**WHAT IS REQUIRED:**
Write the data out again exactly, with no pictures.

**RECORDS SHOWN:**
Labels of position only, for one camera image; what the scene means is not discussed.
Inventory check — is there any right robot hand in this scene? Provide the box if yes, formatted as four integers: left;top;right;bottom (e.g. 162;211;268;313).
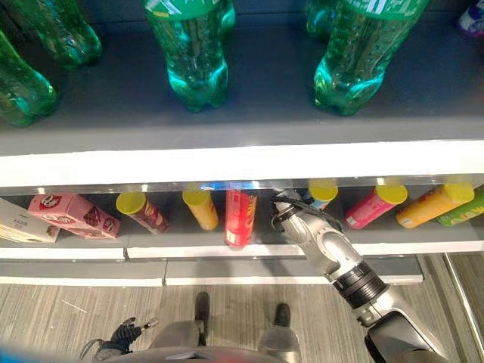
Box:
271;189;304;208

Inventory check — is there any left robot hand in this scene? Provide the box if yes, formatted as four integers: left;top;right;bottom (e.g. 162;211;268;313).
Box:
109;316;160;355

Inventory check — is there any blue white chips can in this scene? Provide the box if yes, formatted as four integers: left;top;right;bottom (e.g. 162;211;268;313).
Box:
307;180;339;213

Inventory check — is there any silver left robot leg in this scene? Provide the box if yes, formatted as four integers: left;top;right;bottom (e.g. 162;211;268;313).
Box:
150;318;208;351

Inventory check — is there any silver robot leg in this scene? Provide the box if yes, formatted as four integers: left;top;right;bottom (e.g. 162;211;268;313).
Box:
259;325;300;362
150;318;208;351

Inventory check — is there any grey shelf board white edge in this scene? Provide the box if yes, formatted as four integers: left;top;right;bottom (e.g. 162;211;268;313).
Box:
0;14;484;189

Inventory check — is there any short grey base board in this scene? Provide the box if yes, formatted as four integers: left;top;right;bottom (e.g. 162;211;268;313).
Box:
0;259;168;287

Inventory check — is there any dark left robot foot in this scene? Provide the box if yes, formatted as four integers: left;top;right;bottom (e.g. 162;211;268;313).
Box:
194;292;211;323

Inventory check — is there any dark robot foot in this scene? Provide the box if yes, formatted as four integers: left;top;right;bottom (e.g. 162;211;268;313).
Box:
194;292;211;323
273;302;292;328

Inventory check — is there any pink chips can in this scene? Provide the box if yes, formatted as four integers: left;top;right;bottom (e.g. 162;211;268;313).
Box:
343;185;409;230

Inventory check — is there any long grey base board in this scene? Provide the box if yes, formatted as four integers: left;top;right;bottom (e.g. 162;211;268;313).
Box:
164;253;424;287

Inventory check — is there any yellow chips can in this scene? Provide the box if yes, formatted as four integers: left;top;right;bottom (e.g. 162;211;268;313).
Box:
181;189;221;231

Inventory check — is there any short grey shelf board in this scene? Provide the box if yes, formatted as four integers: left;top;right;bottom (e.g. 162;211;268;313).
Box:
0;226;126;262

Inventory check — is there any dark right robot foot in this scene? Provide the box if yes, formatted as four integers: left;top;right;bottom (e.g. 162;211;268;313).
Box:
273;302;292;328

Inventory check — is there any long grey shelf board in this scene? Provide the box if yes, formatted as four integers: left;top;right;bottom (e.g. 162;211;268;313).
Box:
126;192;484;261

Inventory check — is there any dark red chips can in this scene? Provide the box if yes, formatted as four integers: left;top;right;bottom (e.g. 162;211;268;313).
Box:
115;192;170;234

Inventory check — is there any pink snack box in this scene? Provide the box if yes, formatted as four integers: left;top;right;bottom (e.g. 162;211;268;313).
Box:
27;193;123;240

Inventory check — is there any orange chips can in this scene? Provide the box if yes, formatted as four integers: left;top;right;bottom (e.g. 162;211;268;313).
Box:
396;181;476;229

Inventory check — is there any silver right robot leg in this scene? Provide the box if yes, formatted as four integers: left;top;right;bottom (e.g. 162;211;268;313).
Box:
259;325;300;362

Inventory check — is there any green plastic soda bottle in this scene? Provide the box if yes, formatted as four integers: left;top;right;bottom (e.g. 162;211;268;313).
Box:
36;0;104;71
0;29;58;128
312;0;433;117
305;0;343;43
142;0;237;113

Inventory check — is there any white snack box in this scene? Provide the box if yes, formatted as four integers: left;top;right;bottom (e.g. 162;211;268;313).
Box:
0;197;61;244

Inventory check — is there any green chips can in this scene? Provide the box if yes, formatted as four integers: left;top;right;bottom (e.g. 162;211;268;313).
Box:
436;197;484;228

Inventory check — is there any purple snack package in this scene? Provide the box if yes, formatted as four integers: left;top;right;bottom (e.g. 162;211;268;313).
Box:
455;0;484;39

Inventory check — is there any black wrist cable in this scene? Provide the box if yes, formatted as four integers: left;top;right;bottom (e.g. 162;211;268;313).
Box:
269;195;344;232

**ANSWER BELOW:**
Labels of position only, for one camera image; what the scene means is not discussed.
Inventory check — is there any right robot hand in this scene? Provide the box if yes, formatted as four integers: left;top;right;bottom (e.g. 162;211;268;313).
Box:
271;189;304;208

Inventory check — is there any left robot hand in this scene? Provide the box if yes, formatted as four integers: left;top;right;bottom (e.g. 162;211;268;313).
Box:
109;316;160;355

Inventory check — is there any blue white chips can in this scene? Provide the box if yes, formatted as four integers: left;top;right;bottom (e.g. 162;211;268;313).
Box:
307;180;339;213

Inventory check — is there any silver left robot leg in this scene? Provide the box if yes, formatted as four integers: left;top;right;bottom (e.g. 162;211;268;313).
Box:
150;318;208;351

Inventory check — is there any silver robot leg in this scene? Provide the box if yes, formatted as four integers: left;top;right;bottom (e.g. 162;211;268;313).
Box:
259;325;300;362
150;318;208;351

Inventory check — is there any grey shelf board white edge in this scene? Provide the box if yes, formatted as four integers: left;top;right;bottom (e.g. 162;211;268;313).
Box:
0;14;484;189

Inventory check — is there any short grey base board in this scene? Provide the box if yes, formatted as four integers: left;top;right;bottom (e.g. 162;211;268;313).
Box:
0;259;168;287

Inventory check — is there any dark left robot foot in this scene? Provide the box if yes, formatted as four integers: left;top;right;bottom (e.g. 162;211;268;313).
Box:
194;292;211;323

Inventory check — is there any dark robot foot in this scene? Provide the box if yes, formatted as four integers: left;top;right;bottom (e.g. 162;211;268;313).
Box:
194;292;211;323
273;302;292;328

Inventory check — is there any pink chips can in this scene? Provide the box if yes, formatted as four integers: left;top;right;bottom (e.g. 162;211;268;313).
Box:
343;185;409;230

Inventory check — is there any long grey base board in this scene? Provide the box if yes, formatted as four integers: left;top;right;bottom (e.g. 162;211;268;313).
Box:
164;253;424;287

Inventory check — is there any yellow chips can in this scene? Provide the box if yes, formatted as four integers: left;top;right;bottom (e.g. 162;211;268;313).
Box:
181;189;221;231

Inventory check — is there any short grey shelf board in this scene? Provide the box if yes, formatted as four integers: left;top;right;bottom (e.g. 162;211;268;313).
Box:
0;226;126;262

Inventory check — is there any dark right robot foot in this scene? Provide the box if yes, formatted as four integers: left;top;right;bottom (e.g. 162;211;268;313).
Box:
273;302;292;328

Inventory check — is there any long grey shelf board in this scene? Provide the box if yes, formatted as four integers: left;top;right;bottom (e.g. 162;211;268;313).
Box:
126;192;484;261

Inventory check — is there any dark red chips can in this scene? Provide the box if yes, formatted as four integers: left;top;right;bottom (e.g. 162;211;268;313).
Box:
115;192;170;234

Inventory check — is there any pink snack box in this scene? Provide the box if yes, formatted as four integers: left;top;right;bottom (e.g. 162;211;268;313).
Box:
27;193;123;240

Inventory check — is there any orange chips can in this scene? Provide the box if yes, formatted as four integers: left;top;right;bottom (e.g. 162;211;268;313).
Box:
396;181;476;229

Inventory check — is there any silver right robot leg in this scene? Provide the box if yes, formatted as four integers: left;top;right;bottom (e.g. 162;211;268;313).
Box:
259;325;300;362

Inventory check — is there any green plastic soda bottle in this scene? Provide the box if yes, formatted as four integers: left;top;right;bottom (e.g. 162;211;268;313).
Box:
36;0;104;71
0;29;58;128
312;0;433;117
305;0;343;43
142;0;237;113

Inventory check — is there any white snack box in this scene? Provide the box if yes, formatted as four integers: left;top;right;bottom (e.g. 162;211;268;313).
Box:
0;197;61;244

Inventory check — is there any green chips can in this scene? Provide the box if yes, formatted as four integers: left;top;right;bottom (e.g. 162;211;268;313).
Box:
436;197;484;228

Inventory check — is there any purple snack package in this scene? Provide the box if yes, formatted as four integers: left;top;right;bottom (e.g. 162;211;268;313).
Box:
455;0;484;39

Inventory check — is there any black wrist cable in this scene? Provide the box if yes, formatted as four integers: left;top;right;bottom (e.g. 162;211;268;313).
Box:
269;195;344;232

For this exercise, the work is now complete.